Your answer must be every line of the data that contains "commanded".

Stored data:

^^^^^^^^

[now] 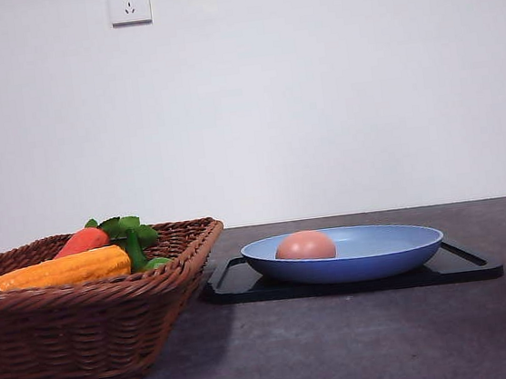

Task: Transfer egg from basket to plate and serve

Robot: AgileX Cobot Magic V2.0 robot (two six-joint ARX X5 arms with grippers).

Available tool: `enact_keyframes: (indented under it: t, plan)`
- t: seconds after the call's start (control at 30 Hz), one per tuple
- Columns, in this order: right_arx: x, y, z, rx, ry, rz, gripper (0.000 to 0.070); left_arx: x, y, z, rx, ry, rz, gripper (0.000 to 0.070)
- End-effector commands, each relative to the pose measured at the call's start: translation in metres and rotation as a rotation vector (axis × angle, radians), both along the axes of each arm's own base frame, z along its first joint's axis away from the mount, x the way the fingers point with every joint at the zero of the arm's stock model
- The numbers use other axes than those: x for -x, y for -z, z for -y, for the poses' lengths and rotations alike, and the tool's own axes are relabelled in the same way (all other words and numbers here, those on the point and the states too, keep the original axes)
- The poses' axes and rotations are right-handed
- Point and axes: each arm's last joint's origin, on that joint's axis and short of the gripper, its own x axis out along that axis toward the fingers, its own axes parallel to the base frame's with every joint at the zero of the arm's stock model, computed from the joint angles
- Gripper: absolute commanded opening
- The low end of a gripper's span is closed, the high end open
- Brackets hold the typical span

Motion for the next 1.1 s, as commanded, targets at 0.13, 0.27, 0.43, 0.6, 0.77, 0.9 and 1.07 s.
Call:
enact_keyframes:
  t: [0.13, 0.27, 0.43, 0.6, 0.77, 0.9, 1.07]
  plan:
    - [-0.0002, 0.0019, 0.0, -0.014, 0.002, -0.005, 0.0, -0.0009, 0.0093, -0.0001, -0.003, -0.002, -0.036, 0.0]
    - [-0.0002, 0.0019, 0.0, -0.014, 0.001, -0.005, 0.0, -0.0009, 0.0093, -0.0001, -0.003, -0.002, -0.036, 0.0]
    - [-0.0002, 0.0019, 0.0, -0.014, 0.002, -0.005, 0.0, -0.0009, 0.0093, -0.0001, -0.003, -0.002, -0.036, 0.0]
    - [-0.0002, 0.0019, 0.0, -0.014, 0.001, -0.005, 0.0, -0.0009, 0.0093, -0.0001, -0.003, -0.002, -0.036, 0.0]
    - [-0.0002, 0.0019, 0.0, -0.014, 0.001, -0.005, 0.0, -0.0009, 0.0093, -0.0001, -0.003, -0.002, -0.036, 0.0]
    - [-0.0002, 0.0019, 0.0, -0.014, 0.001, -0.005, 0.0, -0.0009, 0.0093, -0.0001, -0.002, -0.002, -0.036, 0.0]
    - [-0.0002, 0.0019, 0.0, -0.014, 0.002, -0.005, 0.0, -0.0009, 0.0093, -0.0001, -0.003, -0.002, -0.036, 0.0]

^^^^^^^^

Answer section:
- Gripper: absolute commanded opening
Motion for the next 1.1 s, as commanded, targets at 0.13, 0.27, 0.43, 0.6, 0.77, 0.9 and 1.07 s.

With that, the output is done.